Lightspeed DMS has completely rearchitected its customer support model to move from a reactive help desk to a proactive success partner. This post explores the honest history of the transformation and the operational changes that led to current performance metrics: 89% of cases closed within 24 hours and a 93% call answer rate in under two minutes.

Ask Tex Orozco, Lightspeed’s VP and head of Customer Support, what it felt like when the team got negative reviews a few years back, and he won’t dodge the question.

“There was a time when there was a bad reputation for the team,” he says plainly. “And we want to make sure everyone knows that’s not the same anymore.”

Honesty is a solid place to start because the transformation story at Lightspeed support is only compelling if you acknowledge what it was built on top of. Dealers had real frustrations. Support felt slow. Answers weren’t always consistent. The knowledge base was outdated. And agents were churning fast enough that it was hard to build real expertise.

Addressing the History of Lightspeed Support Challenges.
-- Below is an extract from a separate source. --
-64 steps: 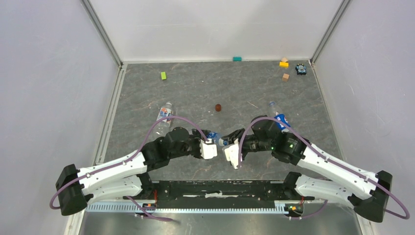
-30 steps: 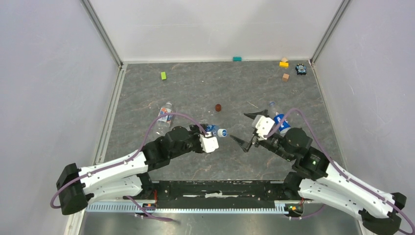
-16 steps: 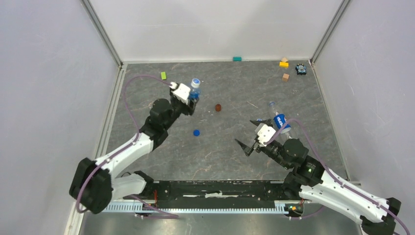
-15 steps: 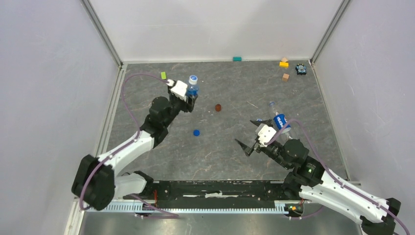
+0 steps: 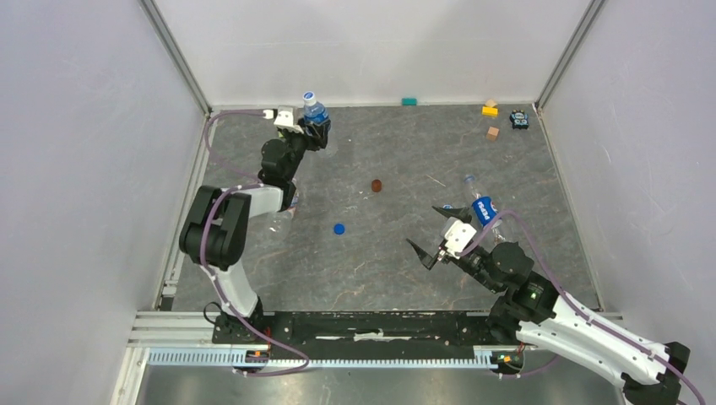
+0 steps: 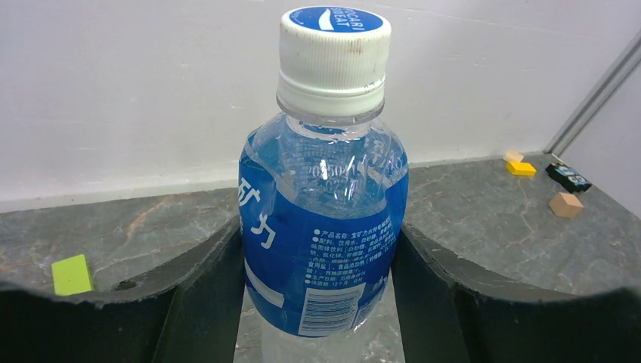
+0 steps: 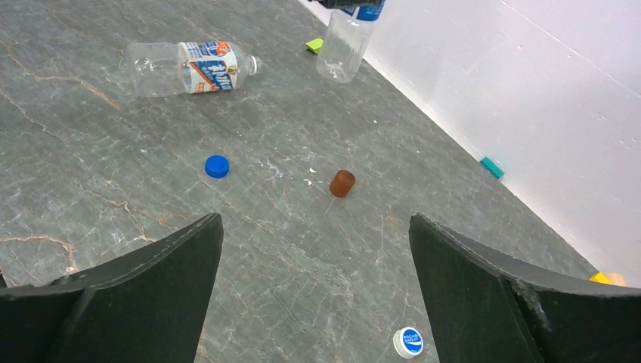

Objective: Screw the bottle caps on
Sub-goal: Place the plastic bottle at the center of the board.

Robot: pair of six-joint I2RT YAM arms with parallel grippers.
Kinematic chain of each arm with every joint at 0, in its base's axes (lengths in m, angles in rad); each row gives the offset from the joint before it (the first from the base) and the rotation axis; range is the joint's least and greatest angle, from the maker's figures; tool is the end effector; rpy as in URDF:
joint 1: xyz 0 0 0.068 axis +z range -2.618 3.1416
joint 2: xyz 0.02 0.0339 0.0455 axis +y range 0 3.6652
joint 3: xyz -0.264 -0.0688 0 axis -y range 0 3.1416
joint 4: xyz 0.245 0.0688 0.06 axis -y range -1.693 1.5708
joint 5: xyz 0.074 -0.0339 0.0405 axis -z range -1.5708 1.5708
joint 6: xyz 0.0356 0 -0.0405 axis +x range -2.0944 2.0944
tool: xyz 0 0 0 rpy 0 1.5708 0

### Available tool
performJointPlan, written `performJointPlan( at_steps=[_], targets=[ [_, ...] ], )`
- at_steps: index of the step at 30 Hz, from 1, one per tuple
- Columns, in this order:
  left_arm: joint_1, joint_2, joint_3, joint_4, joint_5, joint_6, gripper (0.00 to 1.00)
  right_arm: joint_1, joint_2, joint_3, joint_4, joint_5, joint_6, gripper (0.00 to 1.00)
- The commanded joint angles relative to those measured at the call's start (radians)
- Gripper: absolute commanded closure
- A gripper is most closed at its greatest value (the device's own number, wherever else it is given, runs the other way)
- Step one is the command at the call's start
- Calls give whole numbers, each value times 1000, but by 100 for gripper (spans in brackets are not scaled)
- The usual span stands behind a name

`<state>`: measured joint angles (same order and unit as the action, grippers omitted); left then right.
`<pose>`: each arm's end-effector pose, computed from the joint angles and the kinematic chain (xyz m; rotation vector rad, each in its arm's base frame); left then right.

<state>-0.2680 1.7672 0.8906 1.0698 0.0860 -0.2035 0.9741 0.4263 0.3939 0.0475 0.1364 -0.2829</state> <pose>0.3674 -0.1041 0.2435 0.1175 1.3881 -0.4529 0.0803 0.1095 0.2763 -0.8343 1.3329 0.4387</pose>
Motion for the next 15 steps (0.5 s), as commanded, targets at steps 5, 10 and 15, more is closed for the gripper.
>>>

Today, Lightspeed’s support team closes 89% of cases within 24 hours — well above the industry standard of 72 hours. Our customer satisfaction score sits at 86%, compared to a SaaS industry average of roughly 70%. And 93% of calls are answered in under two minutes. Those aren’t marketing numbers. They’re the result of years of deliberate, sometimes uncomfortable change.

Here’s how we did it.

We Started by Listening

The first thing we did was take the feedback seriously—not as a PR problem to manage, but as a real diagnosis of what needed to change.

The knowledge base was outdated, so we rebuilt it. Training was inconsistent, so we brought in Tim Woods, now Director of Training for the entire company, to modernize how agents learn and grow. Support processes were reactive and one-size-fits-all, so we rearchitected the whole approach from the ground up.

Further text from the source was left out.